Anni Leppälä & Teemu Arina

Discendenza diretta delle fiabe dell’Europa del nord, popolate folletti, elfi e fate dalle orecchie a punta, le immagini di Anni Leppälä evocano mondi lontani,  facendo in qualche modo il verso al mezzo fotografico invece usato: laddove esso dovrebbe registrare fedelmente la realtà e porla tale e quale su carta, la Leppälä risponde col paradosso, con l’intervento del sogno nell’oggettività.

La scuola di Helsinki, metropoli lontana dalla culturalità all’occidentale, genera così un modello di pensiero che potremmo definire laterale,  all’ insegna dello spirito libertario dell’espressione.

Le foto della Leppälä appaiono così interrogativi posti alla realtà, amuleti femminei  colti statu nascenti, nel sottobosco innevato della taiga finlandese.

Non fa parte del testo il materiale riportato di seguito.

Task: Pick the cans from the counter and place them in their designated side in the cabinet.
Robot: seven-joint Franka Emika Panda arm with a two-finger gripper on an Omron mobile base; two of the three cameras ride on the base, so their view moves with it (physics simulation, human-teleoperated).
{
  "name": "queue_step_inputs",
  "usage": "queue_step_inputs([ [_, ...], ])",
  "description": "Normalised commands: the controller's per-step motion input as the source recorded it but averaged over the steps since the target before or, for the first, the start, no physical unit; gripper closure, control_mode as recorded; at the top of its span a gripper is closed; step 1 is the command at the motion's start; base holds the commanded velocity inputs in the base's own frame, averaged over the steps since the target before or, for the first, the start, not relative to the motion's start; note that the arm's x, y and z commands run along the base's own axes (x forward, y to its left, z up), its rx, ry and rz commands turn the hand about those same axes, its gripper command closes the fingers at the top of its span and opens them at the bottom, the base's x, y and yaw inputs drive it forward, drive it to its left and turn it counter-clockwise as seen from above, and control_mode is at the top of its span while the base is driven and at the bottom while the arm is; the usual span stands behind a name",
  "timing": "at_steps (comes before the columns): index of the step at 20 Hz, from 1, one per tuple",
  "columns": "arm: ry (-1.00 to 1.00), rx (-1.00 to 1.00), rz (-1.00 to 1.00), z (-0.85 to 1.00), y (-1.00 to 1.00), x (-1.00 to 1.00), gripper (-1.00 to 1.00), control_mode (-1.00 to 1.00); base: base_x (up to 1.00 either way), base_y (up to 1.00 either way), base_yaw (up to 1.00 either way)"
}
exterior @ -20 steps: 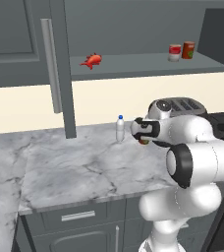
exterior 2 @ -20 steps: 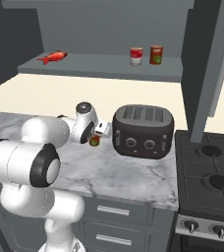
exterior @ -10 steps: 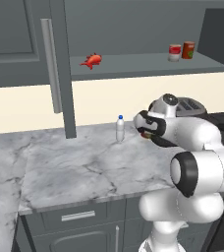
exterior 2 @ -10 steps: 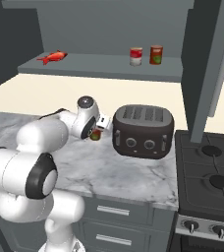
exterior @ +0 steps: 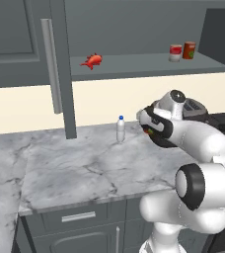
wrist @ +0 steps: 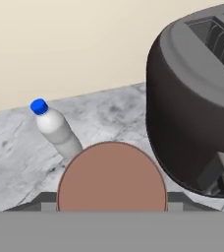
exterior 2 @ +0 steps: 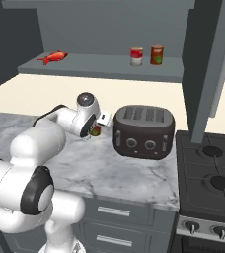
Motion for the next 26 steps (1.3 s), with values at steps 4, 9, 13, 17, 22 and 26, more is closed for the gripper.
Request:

Un nuovo modo di cogliere le sfumature cronologiche dell’esistenza, di aprire alle interpretazioni dell’altro dell’altrove dei generi e degli usi dell’arte: nella sua opera conversano poi le tradizioni favolistiche ai problemi della società, d’una giovinezza che per paura, timidezza, pudore o disistima decide di non mostrarsi, di non prestar il volto  alla meccanicismo ingabbiato dell’occhio.  Impressionante il parallelismo che la Leppälä riesce a creare con un suo vicino di casa, Teemu Arina, filosofo dell’apprendimento e studioso della Cloud, per via di una tangenza sottile d’intenti: entrambi infatti ospitano nel loro agire l’idea che nell’innovazione, nell’apertura e nel superamento delle strutture preordinate si fondi un reale cambiamento nella percezione del sapere.